And a good teacher who understands how you to use AI can still develop a curriculum that is not totally solvable by an AI, thus still getting the concepts and critical thinking skills taught.
The current state of technology and learning is limited by the tools of the generation. In the early 1900s no doubt much time was spent in university on mathematical computation done by hand, and advancements were limited by the fact that ideas and results had to be tabulated and verified by hand. Now we have computers and mathematical software engines that we take for granted to do this work, yet critical thinking is still engaged, just at the next level. Rather than solving a PDE being the thesis, the computer solves it for you. But critical thinking is still required to know why you need to solve this PDE, and what is enabled once moving past the rigor of getting numbers out of the PDE.
Our current technology is limiting for learning in many ways. One is the various languages and drivers in software language that take time to learn and adapt to. This is one area in which using AI will increase efficiency while still enabling critical thinking. So many times I have been bogged down when an instrument requires migrating a driver to a different language, or hacking things together, when my end goal is not to learn software languages. Skewer me if you must, but programming is just a tool on the way to doing something else for many. Let the AI figure out how to stitch it together quickly and write the code so I can more quickly get back to what I was really trying to do.
Another area is in combing through the vast horde of scientific papers out there. Having an agent intelligently comb through and present applicable articles and summaries is a huge increase in efficiency. Further, I'd argue that it will improve the overall success rate of such searches. I am sure that I have suffered through extra work and missteps that someone else has already gone through and documented, but I missed it. Mainly because I am human and have deadlines and can't read through every god forsaken paper on earth looking to find that snippet with the answer.
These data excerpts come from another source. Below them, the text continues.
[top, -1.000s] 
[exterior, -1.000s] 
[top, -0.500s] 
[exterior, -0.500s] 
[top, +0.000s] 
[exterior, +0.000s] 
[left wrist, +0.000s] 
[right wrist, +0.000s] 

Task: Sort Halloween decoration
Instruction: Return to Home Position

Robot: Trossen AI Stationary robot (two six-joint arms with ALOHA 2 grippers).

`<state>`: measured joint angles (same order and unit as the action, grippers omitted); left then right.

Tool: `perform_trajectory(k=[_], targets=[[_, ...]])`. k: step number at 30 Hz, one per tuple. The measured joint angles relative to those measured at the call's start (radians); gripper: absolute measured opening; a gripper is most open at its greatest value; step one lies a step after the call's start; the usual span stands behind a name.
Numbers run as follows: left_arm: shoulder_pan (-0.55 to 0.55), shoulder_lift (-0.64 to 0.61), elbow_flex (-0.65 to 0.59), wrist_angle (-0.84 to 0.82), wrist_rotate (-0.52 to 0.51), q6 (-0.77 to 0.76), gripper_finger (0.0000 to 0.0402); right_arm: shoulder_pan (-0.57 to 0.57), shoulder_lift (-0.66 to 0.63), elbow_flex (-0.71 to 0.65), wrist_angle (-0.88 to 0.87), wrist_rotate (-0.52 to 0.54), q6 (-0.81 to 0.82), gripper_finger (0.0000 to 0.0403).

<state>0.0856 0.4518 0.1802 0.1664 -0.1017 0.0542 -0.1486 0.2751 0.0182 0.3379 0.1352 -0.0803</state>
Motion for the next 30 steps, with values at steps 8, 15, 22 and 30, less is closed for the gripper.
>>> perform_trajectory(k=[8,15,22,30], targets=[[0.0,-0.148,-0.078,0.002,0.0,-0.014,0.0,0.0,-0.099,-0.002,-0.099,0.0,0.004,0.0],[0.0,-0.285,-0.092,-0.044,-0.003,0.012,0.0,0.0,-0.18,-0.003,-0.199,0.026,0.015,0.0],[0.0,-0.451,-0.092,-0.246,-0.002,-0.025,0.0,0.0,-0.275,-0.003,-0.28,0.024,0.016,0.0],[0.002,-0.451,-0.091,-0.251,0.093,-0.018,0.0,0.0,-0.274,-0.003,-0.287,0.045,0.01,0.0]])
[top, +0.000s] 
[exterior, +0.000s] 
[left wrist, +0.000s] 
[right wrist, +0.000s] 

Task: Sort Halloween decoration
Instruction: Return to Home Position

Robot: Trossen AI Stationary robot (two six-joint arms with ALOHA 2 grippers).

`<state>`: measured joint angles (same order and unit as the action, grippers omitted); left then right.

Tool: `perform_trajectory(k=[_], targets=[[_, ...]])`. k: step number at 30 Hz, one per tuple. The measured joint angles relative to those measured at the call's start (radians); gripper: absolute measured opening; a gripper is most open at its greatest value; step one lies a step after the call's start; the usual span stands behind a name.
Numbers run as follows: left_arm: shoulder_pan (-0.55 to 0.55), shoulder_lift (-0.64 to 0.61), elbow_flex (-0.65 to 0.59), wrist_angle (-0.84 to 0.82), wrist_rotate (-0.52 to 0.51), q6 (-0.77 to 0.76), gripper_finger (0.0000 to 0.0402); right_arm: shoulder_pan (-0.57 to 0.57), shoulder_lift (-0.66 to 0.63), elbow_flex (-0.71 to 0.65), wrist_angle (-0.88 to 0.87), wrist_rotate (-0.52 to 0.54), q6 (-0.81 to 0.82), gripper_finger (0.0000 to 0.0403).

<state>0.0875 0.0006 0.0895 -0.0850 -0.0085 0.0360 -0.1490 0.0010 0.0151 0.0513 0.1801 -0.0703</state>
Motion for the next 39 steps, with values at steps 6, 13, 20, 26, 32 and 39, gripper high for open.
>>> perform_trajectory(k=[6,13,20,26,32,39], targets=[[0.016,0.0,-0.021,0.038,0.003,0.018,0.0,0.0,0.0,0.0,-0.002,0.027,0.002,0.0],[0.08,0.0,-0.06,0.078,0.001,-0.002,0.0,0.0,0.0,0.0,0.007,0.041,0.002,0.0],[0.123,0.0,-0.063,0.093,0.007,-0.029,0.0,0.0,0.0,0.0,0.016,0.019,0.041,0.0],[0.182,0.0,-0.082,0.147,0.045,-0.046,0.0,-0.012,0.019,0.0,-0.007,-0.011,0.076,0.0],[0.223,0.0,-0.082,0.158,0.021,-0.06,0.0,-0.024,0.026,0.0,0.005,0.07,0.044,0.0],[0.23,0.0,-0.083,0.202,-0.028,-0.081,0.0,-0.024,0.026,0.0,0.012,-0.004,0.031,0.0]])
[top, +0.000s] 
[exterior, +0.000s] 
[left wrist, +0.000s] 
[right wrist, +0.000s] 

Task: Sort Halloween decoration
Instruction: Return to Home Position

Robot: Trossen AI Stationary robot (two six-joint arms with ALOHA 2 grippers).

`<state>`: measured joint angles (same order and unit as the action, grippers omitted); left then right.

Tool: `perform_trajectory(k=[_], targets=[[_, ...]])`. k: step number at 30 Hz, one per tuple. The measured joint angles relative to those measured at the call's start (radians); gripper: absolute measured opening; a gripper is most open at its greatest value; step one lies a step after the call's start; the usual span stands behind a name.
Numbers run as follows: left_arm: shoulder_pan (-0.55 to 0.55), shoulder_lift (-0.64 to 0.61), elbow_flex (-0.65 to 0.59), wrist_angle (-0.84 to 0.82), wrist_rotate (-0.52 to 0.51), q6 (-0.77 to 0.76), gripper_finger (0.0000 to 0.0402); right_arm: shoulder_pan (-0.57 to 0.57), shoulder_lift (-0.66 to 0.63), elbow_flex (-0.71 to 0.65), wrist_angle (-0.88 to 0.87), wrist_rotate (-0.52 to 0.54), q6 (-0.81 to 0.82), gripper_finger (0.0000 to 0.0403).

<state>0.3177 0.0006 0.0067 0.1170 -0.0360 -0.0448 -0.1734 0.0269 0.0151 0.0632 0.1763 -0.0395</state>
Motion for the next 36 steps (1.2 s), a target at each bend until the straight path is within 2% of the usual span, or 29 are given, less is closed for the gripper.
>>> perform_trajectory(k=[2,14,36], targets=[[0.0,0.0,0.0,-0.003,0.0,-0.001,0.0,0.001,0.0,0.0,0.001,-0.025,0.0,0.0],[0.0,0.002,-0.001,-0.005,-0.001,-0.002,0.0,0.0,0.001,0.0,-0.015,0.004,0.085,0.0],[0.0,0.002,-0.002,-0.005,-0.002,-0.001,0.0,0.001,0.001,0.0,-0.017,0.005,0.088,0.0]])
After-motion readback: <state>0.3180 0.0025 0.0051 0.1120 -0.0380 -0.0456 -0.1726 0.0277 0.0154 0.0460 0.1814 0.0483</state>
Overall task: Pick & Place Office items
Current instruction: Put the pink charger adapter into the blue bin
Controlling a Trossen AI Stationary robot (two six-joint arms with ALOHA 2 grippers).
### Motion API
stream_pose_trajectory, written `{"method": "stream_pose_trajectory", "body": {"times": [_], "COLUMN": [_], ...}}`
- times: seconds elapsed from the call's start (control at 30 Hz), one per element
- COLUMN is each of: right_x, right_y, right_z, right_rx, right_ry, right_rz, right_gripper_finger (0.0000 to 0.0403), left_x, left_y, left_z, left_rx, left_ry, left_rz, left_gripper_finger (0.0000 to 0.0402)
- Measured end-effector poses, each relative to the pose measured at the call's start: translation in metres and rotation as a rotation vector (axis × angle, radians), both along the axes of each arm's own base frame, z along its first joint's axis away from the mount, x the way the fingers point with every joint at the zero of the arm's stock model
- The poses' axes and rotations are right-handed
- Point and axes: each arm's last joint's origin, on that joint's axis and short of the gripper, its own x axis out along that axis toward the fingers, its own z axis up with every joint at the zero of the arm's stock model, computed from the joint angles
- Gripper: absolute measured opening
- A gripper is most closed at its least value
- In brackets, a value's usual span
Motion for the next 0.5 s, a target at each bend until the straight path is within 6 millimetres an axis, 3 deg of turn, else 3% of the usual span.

But being able to spit out an "I wonder" or a "how about" question and get an AI to infer your process and find whether there is research on the topic would be huge. And in the end I am still doing an insane amount of critical thinking, but using a tool that will give me a better success rate.
I am in the camp of "let them use AI". In the end it will still come down to the ability of the teachers to teach them the skills they need to use it successfully. This will require reinvention of their curriculum and assignments that still get their students to learn the fundamental abilities, which is 100% possible with AI.